Our documentation is contained in a collection of Markdown files stored in this
repository. We use [Jekyll](https://jekyllrb.com/) to generate a static html
website that is then hosted on GitHub pages. Our continuous integration is
configured to regenerate and update the live site whenever a pull request is
merged. There is a timestamp in the source that indicates when it was last
generated. Additionally, each page has a timestamp and revision hash from when
it was last updated located in the footer based on the git history.
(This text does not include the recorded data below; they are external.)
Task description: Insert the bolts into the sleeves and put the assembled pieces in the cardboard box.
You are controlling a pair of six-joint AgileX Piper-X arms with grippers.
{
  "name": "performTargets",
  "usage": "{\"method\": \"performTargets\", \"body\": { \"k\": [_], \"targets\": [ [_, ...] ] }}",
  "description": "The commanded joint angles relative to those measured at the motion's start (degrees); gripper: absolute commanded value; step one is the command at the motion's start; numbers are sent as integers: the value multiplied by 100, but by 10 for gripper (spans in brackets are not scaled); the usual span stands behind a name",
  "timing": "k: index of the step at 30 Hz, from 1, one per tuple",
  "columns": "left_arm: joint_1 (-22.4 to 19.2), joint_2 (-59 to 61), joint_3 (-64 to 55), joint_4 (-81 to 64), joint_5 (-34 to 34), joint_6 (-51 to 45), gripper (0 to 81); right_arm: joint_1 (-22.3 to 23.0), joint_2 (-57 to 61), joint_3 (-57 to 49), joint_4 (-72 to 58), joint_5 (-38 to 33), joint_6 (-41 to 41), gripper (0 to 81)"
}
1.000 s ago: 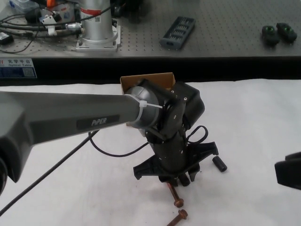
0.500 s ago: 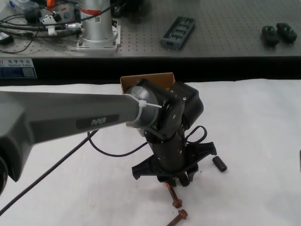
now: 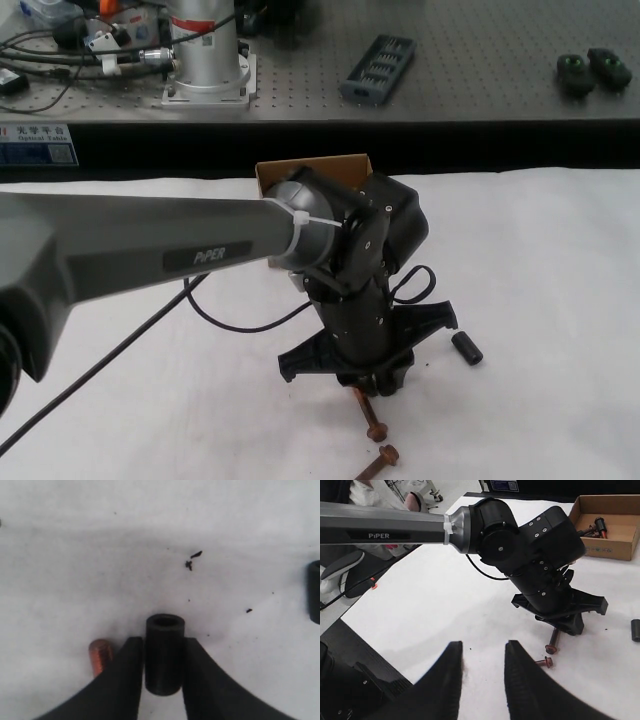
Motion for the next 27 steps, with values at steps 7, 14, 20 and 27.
{"method": "performTargets", "body": {
  "k": [7,14,20,27],
  "targets": [
    [-15,164,6,65,76,269,130,8,-42,-42,-56,12,27,232],
    [-15,164,6,-438,407,1325,130,8,-42,-42,-56,12,27,232],
    [38,-47,6,-993,573,1917,130,8,-42,-20,-12,100,27,232],
    [412,-739,6,-1257,574,2663,128,8,168,-20,313,404,27,232]
  ]
}}
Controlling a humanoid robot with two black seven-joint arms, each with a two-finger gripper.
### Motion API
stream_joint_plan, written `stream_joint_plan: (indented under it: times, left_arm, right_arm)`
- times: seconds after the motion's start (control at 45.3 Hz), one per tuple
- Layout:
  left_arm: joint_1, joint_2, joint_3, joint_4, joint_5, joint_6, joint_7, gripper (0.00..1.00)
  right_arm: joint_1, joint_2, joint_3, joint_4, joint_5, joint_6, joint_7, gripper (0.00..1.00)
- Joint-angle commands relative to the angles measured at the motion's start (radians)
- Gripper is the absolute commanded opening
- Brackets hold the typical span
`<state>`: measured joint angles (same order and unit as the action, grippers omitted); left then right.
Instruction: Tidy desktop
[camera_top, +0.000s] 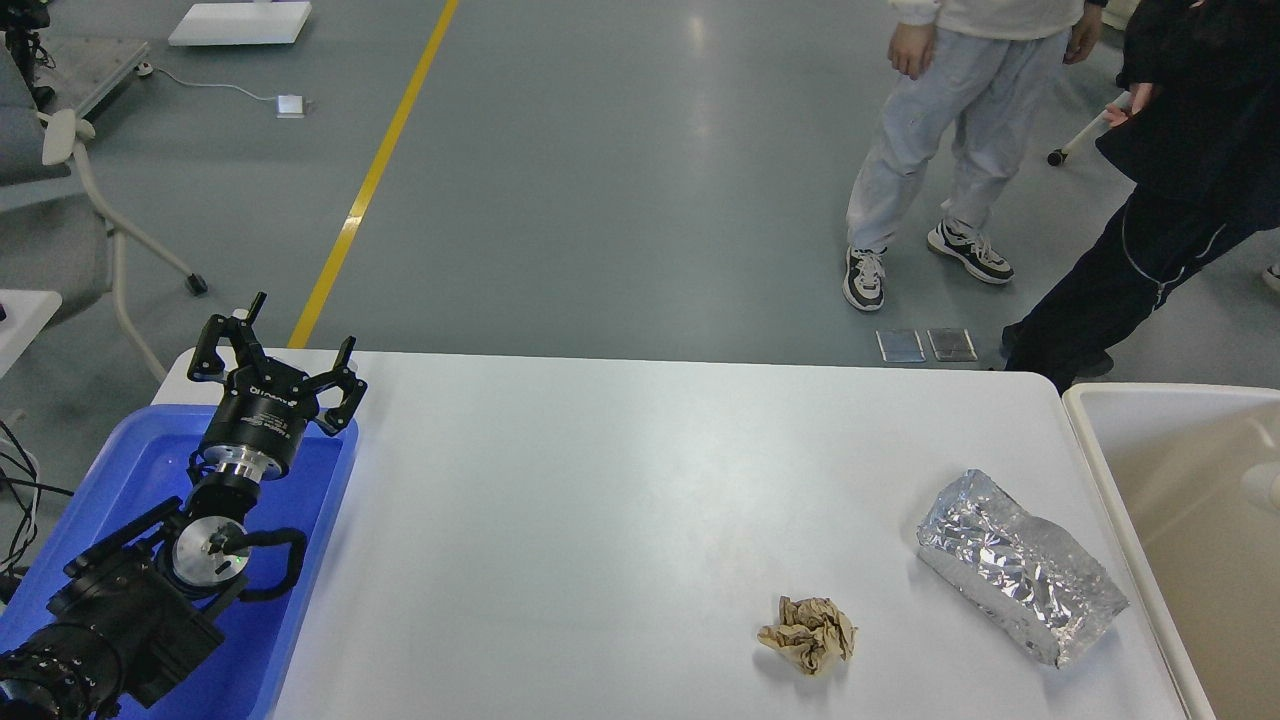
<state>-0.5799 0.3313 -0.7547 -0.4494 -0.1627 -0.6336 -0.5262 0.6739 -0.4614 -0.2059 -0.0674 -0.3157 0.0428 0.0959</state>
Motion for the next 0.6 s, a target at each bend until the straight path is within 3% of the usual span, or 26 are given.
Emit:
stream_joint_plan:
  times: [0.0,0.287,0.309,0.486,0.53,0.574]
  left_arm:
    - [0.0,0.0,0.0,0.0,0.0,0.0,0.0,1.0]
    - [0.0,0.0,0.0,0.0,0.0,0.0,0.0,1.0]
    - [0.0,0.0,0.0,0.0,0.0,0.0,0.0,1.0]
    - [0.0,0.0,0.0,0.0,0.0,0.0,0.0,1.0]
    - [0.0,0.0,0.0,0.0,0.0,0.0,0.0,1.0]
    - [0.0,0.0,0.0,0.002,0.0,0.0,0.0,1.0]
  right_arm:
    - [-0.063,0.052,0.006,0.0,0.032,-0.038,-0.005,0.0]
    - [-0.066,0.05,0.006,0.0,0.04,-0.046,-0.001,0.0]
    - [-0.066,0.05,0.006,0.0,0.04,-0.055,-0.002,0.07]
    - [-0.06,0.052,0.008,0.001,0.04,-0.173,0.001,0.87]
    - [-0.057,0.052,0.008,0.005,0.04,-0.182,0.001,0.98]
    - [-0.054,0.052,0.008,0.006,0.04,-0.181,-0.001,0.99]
The markdown pages are rendered using
[Kramdown](https://kramdown.gettalong.org/), a ruby-based markdown converter
that is configured to interpret the markdown files (`.md`) as GitHub flavoured
markdown. We are currently using the `jekyll-theme-bootstrap` theme that
provides a sass implementation of bootstrap. Our custom styling is contained in
`assets/css/style.scss`. `HTML` templates are in either `\_layouts` or
`\_includes`.

## Compliance, style and formatting checks

### WCAG 2.0 AA conformance

There is a make rule to check conformance to all testable statements from the
guidelines. `make check_conformance`. It requires the site to be hosted locally
(using `make serve`) and a local server of [Automated Accessibility Testing Tool
(AATT)](https://github.com/paypal/AATT).

`make check_conformance` will output a file named `conformance_results.xml`
which is a junit test suite output file that will contain a test case for each
generated html file of the site. A make rule `make check_conformance_errors`
will grep for failing test cases and output the html page name. The idea here is
to detect if any pages are failing and then manually using the AATT tool's
web interface to check what parts of the page violate the guidelines.